Information provided:
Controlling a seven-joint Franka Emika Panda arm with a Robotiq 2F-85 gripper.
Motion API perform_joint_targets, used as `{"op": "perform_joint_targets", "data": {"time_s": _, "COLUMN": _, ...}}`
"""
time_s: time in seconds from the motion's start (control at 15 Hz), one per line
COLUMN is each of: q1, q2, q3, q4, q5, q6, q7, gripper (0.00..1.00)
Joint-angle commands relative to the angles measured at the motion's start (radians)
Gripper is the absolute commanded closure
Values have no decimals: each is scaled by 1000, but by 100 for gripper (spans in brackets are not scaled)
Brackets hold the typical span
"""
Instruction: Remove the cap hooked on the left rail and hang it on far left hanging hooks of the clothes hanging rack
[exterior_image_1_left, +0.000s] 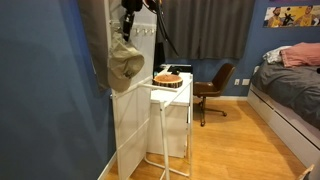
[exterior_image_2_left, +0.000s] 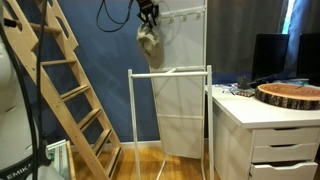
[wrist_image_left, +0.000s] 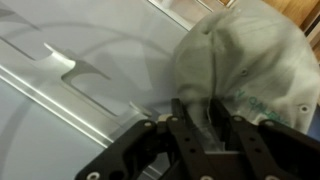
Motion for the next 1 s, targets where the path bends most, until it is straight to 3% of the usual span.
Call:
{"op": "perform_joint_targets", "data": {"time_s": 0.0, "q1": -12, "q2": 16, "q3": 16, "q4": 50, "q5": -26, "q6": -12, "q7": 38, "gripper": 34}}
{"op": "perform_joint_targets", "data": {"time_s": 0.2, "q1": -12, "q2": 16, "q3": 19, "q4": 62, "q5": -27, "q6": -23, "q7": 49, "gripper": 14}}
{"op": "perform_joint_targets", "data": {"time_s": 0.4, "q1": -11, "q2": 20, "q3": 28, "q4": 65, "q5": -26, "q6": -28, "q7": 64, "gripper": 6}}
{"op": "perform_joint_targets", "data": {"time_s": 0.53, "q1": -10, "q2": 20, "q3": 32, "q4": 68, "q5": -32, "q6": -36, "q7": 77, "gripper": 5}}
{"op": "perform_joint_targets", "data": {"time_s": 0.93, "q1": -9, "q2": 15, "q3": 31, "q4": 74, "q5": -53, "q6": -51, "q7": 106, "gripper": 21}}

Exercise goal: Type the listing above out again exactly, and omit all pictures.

Finished exercise:
Controlling a seven-joint Franka Emika Panda arm with a Robotiq 2F-85 gripper.
Motion API perform_joint_targets, used as `{"op": "perform_joint_targets", "data": {"time_s": _, "COLUMN": _, ...}}`
"""
time_s: time in seconds from the motion's start (control at 15 Hz), one per line
COLUMN is each of: q1, q2, q3, q4, q5, q6, q7, gripper (0.00..1.00)
Joint-angle commands relative to the angles measured at the motion's start (radians)
Gripper is the absolute commanded closure
Values have no decimals: each is scaled by 1000, but by 100 for gripper (spans in brackets are not scaled)
Brackets hold the typical span
"""
Instruction: Remove the cap hooked on the left rail and hang it on far left hanging hooks of the clothes hanging rack
[exterior_image_1_left, +0.000s] 
[exterior_image_2_left, +0.000s] 
[wrist_image_left, +0.000s] 
Motion for the next 1 s, targets where the path bends most, until it is straight to 3% of the usual span.
Call:
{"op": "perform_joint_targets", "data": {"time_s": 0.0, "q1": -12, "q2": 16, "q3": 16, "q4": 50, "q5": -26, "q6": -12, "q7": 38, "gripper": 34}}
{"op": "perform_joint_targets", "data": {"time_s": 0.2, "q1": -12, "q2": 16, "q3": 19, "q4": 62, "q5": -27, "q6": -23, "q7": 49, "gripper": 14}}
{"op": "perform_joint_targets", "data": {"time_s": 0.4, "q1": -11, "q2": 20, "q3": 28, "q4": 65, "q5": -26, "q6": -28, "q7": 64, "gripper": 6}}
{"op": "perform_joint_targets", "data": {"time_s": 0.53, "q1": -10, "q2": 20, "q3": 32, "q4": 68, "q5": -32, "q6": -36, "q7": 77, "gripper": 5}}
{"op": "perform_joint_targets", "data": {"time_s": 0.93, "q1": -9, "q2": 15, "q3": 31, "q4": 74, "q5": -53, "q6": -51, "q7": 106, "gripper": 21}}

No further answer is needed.